I am interested in doing string detection over a set of columns. If that string (which in this case is ZSD
) is found, I want to return the column number/name. If multiple matches are found, I want to return the last column name/number with that string.
Input
My input is this:
a.zsd b.zsd c.zsd d.zsd
'ZSD' 'ZAD' NA 'ZAD'
'ZAD' NA NA 'ZSD'
NA NA 'ZAD' NA
'Not Achieved ZSD' NA 'ZAD' NA
'ZSD' 'ZSD' NA 'ZSD'
NA NA NA NA
Output
My required output is a new column zsd.level
:
a.zsd b.zsd c.zsd d.zsd zsd.level
'ZSD' 'ZAD' NA 'ZAD' a
'ZAD' NA NA 'ZSD' d
NA NA 'ZAD' NA NA
'Not Achieved ZSD' NA 'ZAD' NA a
'ZSD' 'ZSD' NA 'ZSD' d
NA NA NA NA NA
Info:
My data frame has over a hundred columns. I am interested in ONLY some of the columns having a name that ends at a string .zsd
. These columns can either have NA
or one of the following string values ZAD
, ZSD
, Not Achieved ZSD
.
I am just interested in detecting the presence of the string ZSD
. If not found in any of the columns, it should return NA in the output column (zsd.level
). If the string is found in multiple columns, I want to return the last column name/number that contains the string.

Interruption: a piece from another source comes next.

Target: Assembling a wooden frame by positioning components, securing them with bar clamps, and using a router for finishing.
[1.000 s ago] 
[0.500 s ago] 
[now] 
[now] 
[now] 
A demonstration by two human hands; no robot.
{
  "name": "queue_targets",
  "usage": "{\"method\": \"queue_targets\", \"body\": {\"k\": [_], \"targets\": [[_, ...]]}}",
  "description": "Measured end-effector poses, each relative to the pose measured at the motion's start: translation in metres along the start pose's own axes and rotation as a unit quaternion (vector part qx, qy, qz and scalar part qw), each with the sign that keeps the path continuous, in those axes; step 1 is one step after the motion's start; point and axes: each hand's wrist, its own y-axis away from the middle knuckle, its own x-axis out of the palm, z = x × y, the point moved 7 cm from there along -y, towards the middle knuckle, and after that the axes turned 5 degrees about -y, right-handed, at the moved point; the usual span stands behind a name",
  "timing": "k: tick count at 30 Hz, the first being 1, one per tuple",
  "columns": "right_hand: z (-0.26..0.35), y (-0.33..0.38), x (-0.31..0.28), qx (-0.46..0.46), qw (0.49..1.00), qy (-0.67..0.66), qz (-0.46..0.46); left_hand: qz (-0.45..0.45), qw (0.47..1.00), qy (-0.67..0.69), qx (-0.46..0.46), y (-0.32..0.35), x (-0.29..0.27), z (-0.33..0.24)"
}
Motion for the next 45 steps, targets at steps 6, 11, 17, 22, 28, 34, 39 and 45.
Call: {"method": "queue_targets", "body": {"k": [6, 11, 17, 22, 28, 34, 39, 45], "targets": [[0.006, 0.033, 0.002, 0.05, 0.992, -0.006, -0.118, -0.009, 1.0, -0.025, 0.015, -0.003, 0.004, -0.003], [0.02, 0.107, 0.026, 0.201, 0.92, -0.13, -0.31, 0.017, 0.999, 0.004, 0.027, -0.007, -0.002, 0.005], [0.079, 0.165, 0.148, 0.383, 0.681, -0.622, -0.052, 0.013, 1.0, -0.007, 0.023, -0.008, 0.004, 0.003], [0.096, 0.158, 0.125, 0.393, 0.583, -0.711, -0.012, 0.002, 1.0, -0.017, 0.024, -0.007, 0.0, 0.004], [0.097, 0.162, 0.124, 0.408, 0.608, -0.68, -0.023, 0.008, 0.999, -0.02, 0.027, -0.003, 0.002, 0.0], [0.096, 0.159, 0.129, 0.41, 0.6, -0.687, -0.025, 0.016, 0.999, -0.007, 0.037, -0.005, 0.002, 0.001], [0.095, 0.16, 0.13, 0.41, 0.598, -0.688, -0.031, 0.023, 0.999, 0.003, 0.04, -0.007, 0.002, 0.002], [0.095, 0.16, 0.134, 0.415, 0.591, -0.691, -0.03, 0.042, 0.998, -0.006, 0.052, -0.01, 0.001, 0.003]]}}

My question is similar to this post but not exactly the same dplyr filter with condition on multiple columns
dput
dput(df)
structure(list(a.zsd = c("ZSD", "ZAD", NA, "Not Achieved ZSD", "ZSD", NA),
b.zsd = c("ZAD", NA, NA, NA, "ZSD", NA),
c.zsd = c(NA, NA, "ZAD", "ZAD", NA, NA),
d.zsd = c("ZAD", "ZSD", NA, NA, "ZSD", NA)),
class = "data.frame", row.names = c(NA, -6L))
Partial Solution
To select those columns with names ending in .zsd
, I can do
library(stringr)
library(tidyverse)
df %>%
select(ends_with(".zsd"))
To select or filter rows with the string ZSD
, I can do
str_detect(., "ZSD"))
But how can I put multiple conditions together? Any help would be greatly appreciated.
CodePudding user response:
We could do it this way:
library(dplyr)
library(tidyr)
library(stringr)
df %>%
mutate(across(contains("zsd"), ~case_when(str_detect(., "ZSD") ~ cur_column()), .names = 'new_{col}')) %>%
unite(zsd_level, starts_with('new'), na.rm = TRUE, sep = ' ') %>%
mutate(zsd_level = str_remove_all(zsd_level, ".zsd"),
zsd_level = str_sub(zsd_level, -1))
output:
a.zsd b.zsd c.zsd d.zsd zsd_level
1 ZSD ZAD <NA> ZAD a
2 ZAD <NA> <NA> ZSD d
3 <NA> <NA> ZAD <NA>
4 Not Achieved ZSD <NA> ZAD <NA> a
5 ZSD ZSD <NA> ZSD d
6 <NA> <NA> <NA> <NA>
CodePudding user response:
Another option, but a little bit more complicated than dear TarJae's:
library(dplyr)
library(tidyr)
library(stringr)
df %>%
mutate(rn = row_number()) %>%
pivot_longer(-rn) %>%
group_by(rn) %>%
filter(str_detect(value, "ZSD")) %>%
slice(1) %>%
summarise(name = str_remove(name, ".zsd")) %>%
right_join(df %>% mutate(rn = row_number()), by = "rn") %>%
arrange(rn) %>%
ungroup() %>%
select(ends_with("zsd"), zsd.level = name)
This returns
# A tibble: 6 x 5
a.zsd b.zsd c.zsd d.zsd zsd.level
<chr> <chr> <chr> <chr> <chr>
1 ZSD ZAD NA ZAD a
2 ZAD NA NA ZSD d
3 NA NA ZAD NA NA
4 Not Achieved ZSD NA ZAD NA a
5 ZSD ZSD NA ZSD a
6 NA NA NA NA NA